EXERCISE DATA:
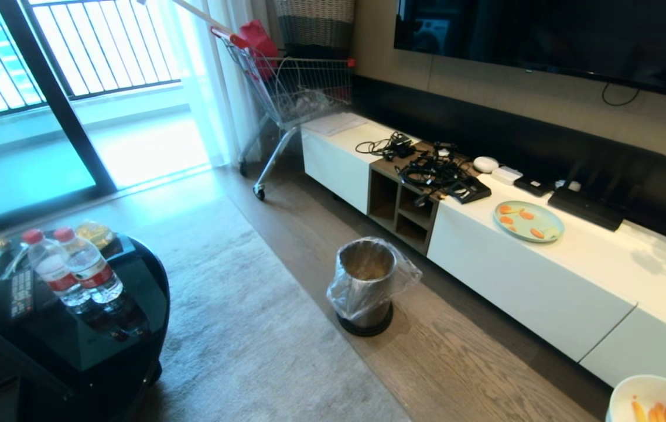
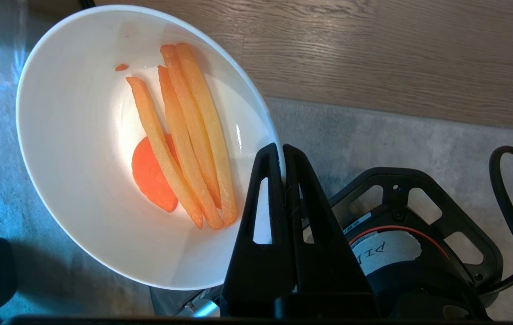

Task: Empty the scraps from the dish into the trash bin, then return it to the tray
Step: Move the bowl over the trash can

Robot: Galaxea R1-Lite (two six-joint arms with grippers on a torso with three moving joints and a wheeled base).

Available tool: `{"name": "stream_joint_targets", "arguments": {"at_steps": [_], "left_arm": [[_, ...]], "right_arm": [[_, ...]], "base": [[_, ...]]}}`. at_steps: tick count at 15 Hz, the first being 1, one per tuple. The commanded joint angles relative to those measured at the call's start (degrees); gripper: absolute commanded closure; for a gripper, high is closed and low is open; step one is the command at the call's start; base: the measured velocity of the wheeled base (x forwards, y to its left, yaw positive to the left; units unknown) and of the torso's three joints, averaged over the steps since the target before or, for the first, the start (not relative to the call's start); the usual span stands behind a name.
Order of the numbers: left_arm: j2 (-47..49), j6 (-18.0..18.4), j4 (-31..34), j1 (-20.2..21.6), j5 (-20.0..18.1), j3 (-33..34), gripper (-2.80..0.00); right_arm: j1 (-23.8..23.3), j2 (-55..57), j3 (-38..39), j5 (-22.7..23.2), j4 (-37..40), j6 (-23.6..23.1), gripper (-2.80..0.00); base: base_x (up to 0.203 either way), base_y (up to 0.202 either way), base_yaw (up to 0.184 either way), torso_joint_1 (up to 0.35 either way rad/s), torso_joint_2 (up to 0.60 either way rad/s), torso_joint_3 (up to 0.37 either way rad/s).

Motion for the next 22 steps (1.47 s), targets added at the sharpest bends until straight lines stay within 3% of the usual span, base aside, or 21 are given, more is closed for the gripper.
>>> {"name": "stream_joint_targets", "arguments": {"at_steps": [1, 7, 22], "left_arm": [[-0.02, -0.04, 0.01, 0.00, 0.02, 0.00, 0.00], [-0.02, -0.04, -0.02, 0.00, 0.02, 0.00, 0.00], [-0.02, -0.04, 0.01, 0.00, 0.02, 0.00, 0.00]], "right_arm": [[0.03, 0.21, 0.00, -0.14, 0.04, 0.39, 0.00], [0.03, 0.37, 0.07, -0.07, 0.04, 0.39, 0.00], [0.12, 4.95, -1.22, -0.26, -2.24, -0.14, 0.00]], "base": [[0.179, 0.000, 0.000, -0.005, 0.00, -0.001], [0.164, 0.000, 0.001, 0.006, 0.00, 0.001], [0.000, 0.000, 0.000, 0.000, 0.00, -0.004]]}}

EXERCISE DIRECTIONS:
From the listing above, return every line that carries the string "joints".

ANSWER TO THE PROBLEM:
Robot: Galaxea R1-Lite (two six-joint arms with grippers on a torso with three moving joints and a wheeled base).
Available tool: `{"name": "stream_joint_targets", "arguments": {"at_steps": [_], "left_arm": [[_, ...]], "right_arm": [[_, ...]], "base": [[_, ...]]}}`. at_steps: tick count at 15 Hz, the first being 1, one per tuple. The commanded joint angles relative to those measured at the call's start (degrees); gripper: absolute commanded closure; for a gripper, high is closed and low is open; step one is the command at the call's start; base: the measured velocity of the wheeled base (x forwards, y to its left, yaw positive to the left; units unknown) and of the torso's three joints, averaged over the steps since the target before or, for the first, the start (not relative to the call's start); the usual span stands behind a name.

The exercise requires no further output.